Indica Labs Announces Collaboration With The Industrial Centre for Artificial Intelligence Research in Digital Diagnostics
Indica Labs and The Industrial Centre for Artificial Intelligence Research in Digital Diagnostics (iCAIRD) have announced an agreement to collaborate on the development of an AI-based digital pathology solution for the detection of cancer within lymph nodes from colorectal surgery cases. The primary aim of the innovative research project is to develop a tool which in the future may improve the efficiency of pathology teams within the National Health Service Greater Glasgow and Clyde (NHSGGC) reporting colorectal cancer cases and the detection of metastatic cancer in lymph nodes.
Funded by a combination of Innovate UK and industrial partners, and based in Scotland, and supported by the West of Scotland Innovation Hub, iCAIRD is one of the largest healthcare AI research portfolios in the UK. A collaboration of 30 partners from across the NHS, industry, academia and technology, the programme is currently delivering 35 ground-breaking AI projects across radiology and pathology, having grown from just 10 projects at the outset in 2019. The mission of iCAIRD is to establish a world-class centre of excellence for implementation of artificial intelligence in digital diagnostics.
Anonymised H&E slides from NHS Greater Glasgow and Clyde’s digital pathology archive will be used to train, validate and test the algorithm, which is being developed collaboratively by iCAIRD and Indica Labs.
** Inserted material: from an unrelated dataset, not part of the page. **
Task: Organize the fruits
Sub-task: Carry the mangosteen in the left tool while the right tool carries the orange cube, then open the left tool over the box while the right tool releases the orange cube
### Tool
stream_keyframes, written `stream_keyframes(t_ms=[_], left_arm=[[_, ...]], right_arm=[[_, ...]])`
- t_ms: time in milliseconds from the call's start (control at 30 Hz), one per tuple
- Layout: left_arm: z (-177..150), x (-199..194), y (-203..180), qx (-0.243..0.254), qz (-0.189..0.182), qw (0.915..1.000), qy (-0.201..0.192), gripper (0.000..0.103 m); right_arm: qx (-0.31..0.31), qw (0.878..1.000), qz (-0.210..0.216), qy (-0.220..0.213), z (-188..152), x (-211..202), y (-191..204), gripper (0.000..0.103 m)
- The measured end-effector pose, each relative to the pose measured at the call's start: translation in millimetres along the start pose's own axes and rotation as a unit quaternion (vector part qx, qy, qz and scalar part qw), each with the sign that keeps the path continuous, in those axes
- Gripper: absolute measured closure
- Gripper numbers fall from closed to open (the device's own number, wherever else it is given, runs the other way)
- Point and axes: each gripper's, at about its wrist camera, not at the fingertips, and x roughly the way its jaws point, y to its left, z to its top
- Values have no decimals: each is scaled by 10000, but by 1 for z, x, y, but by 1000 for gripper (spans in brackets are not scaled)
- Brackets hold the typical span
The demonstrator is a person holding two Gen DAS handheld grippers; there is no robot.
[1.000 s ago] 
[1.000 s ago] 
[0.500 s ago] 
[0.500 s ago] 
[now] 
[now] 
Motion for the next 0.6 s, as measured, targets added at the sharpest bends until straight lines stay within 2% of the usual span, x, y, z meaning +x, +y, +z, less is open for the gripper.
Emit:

The resulting algorithm will report negative and positive lymph node status and will be compared to pathologist reports. Furthermore, positively involved lymph nodes will be categorized into metastases, micro-metastases, and individual tumor cells.
Dr. Gareth Bryson, Consultant Pathologist at NHSGGC and Clinical Director for Laboratory Medicine of iCAIRD commented on the potential value this tool will bring to the NHS: "Our belief is that AI powered decision support tools, such as the one we are working on, may help to support pathologists by improving the process’ efficiency, while simultaneously increasing sensitivity in detecting small metastasis – which will direct patient therapy. Colorectal cancer resections are one of the most common cancer resection specimens and a disproportionate amount of pathologist’s time is utilised in screening lymph nodes."
Indica Labs, based in Albuquerque, New Mexico, offers a suite of digital pathology image analysis solutions including HALO AI™, and HALO AP®; both of which will be utilized by Indica Labs and iCAIRD partners for the development of AI-based pathology solutions and their evaluation in an NHS digital pathology workflow.
HALO AI uses deep learning neural networks to classify and quantify clinically significant tissue patterns and cell populations. HALO AP is a CE-IVD certified software platform for digital anatomic pathology labs that can operate as a standalone case and image management system or can be fully integrated within LIS or HIS solutions. HALO AP supports a full range of tissue-based workflows, including AI-assisted assays, quantitative analytics, synoptic reporting, tumor boards, and secondary consults. In addition to HALO AI and HALO AP, Indica Labs recently received a CE-IVD mark for HALO Prostate AI, a deep learning-based screening tool designed to assist pathologists in identifying and grading prostate cancer in core needle biopsies that is deployed using HALO AP.
"The team at Indica Labs is excited to collaborate with iCAIRD on the development and deployment of a state-of-the-art AI tool that aims to improve diagnostic accuracy, turnaround times, and laboratory efficiency for the benefit of both pathologists and colorectal cancer patients," commented Steven Hashagen, CEO Indica Labs.
HALO AP will be evaluated within simulated digital workflows at the pathology department in NHS GGC, using iCAIRD’s research environment to demonstrate interoperability with clinical systems. HALO AP will be used as a platform to deliver the new colorectal cancer algorithm. Through this collaboration, diagnostic accuracy and efficiency will be compared between existing fully digital workflows and one that applies AI through HALO AP.